There are some things that are good in theory but just don’t quite work right in-the-wild. Then there are things that are just never a good idea at any point from concept to creation, ever. Take, for example, this horrifying “water slide” that actually graced a New Jersey water park for a few brief runs in the 1980s.
That, dear readers, is the Cannonball Loop at Action Park in New Jersey and it’s creators apparently knew absolutely nothing about physics. Let me set the scene for you with a description of what it took just to get on this “ride” (from io9):
A good portion of those who wanted to were nixed because of inappropriate attire— anyone wearing anything with zippers or grommets or anything that could possibly cause a snag was turned away. Too big? Sorry, you could get stuck. Too small? Ooh, you probably won’t get up enough speed to clear the top.

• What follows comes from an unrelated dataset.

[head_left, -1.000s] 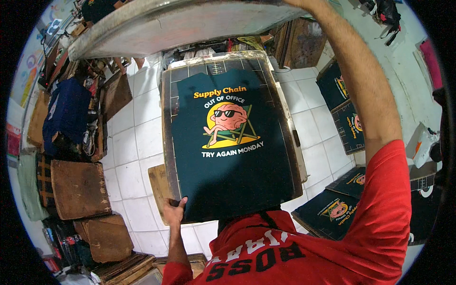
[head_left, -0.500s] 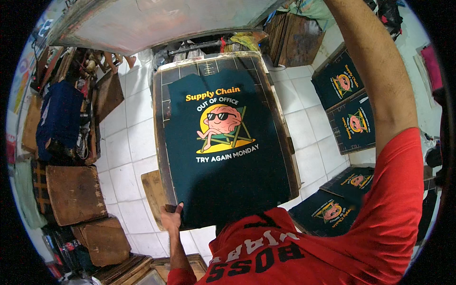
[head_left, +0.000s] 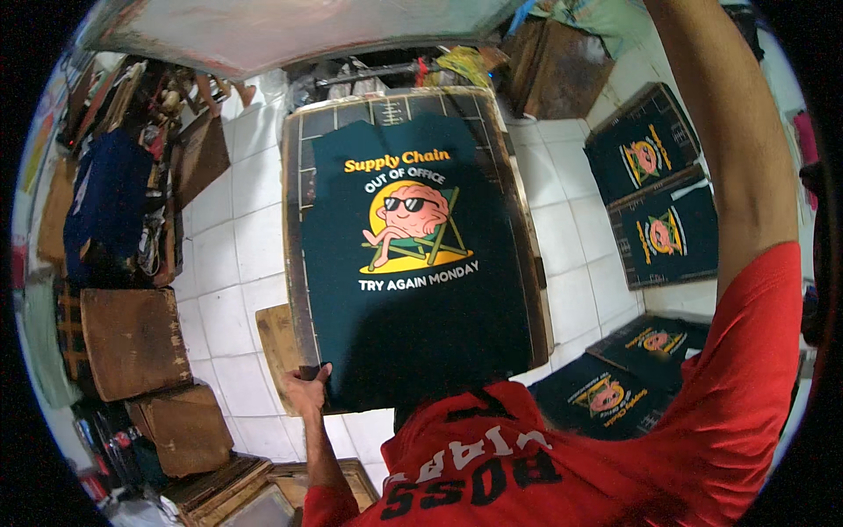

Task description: The person assembles a framed screen by securing a red strap around its frame, then repeatedly lifts and repositions the screen on a table. The person uses both hands to manipulate the strap and the screen, and a yellow cloth is briefly used to wipe the surface.

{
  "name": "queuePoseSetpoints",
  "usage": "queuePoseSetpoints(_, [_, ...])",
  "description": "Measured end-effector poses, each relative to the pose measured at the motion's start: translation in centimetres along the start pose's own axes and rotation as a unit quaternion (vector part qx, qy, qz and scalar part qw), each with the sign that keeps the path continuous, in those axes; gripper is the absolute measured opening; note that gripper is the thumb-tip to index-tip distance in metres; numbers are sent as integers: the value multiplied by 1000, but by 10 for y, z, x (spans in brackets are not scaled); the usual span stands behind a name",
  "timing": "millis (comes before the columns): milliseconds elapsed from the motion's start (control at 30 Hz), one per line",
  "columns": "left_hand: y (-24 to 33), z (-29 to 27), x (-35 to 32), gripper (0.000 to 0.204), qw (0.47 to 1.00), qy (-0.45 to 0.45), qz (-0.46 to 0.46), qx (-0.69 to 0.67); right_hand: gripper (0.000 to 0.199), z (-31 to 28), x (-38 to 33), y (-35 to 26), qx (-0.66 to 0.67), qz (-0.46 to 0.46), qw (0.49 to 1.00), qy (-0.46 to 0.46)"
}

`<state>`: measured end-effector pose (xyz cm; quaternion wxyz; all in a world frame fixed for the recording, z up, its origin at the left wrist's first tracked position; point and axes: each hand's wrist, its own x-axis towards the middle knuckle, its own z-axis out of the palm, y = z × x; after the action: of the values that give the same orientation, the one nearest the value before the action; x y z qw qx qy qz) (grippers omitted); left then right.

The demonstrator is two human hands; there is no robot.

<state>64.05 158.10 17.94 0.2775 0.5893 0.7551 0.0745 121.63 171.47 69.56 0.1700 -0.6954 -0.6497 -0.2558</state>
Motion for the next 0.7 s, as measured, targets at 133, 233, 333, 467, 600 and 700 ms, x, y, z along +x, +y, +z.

And they weren’t kidding about the “getting stuck” part. The ride literally looks like it was made of some sort of pipe probably only 15-ish inches across. Look at the size of that grown man compared to the width of the water slide designed for grown men.
Oh yea, it didn’t even empty into a body of water, just a dirty mat that was hosed down … like a slip and slide that you’re catapulted on to.
But back to the ride requirements. If you were too small you couldn’t ride because you wouldn’t make it to the top of the loop. Which really just means that you would make it partially to the top of the loop then crash painfully back down to the bottom, where you could then crawl out of an escape hatch built in for this express purpose. Not joking. Even if you did manage to clear the top you still weren’t safe. Check out this rider’s story:
I vividly remember the sensation of my feet going up as I realized “Here comes the loop!” I remember being ecstatic when I had cleared the pinnacle of the loop, however the worst was yet to come. Apparently my sub 100 lbs. body was not heavy enough for the ride and rather the sticking to the slide on the back end of the loop, I actually fell to the bottom of the loop. I smacked the back of my head on the slide and was nearly knocked unconscious. It was then I saw light as I sputtered out of the exit of the tube [...] I was able to orient myself enough to get to my feet and smile with pride as the stunned crowd cheered for the little kid who just went down the most dangerous water slide of all time. It was closed again within minutes and although I went to the park a dozen times after that day I never saw that slide opened again.
Most of the riders were apparently park employees who were paid to test the slide. But despite no one wanting to ride Satan’s water slide … I mean Cannonball Loop … again, the park still decided to go ahead with it for a bit. Until officials walked in and shut it down like sane people.
According to the most common reports circulating around the internet, the Loop was open for one month during the summer of 1985 before being shut down by the New Jersey Carnival Amusement Ride Safety Advisory Board.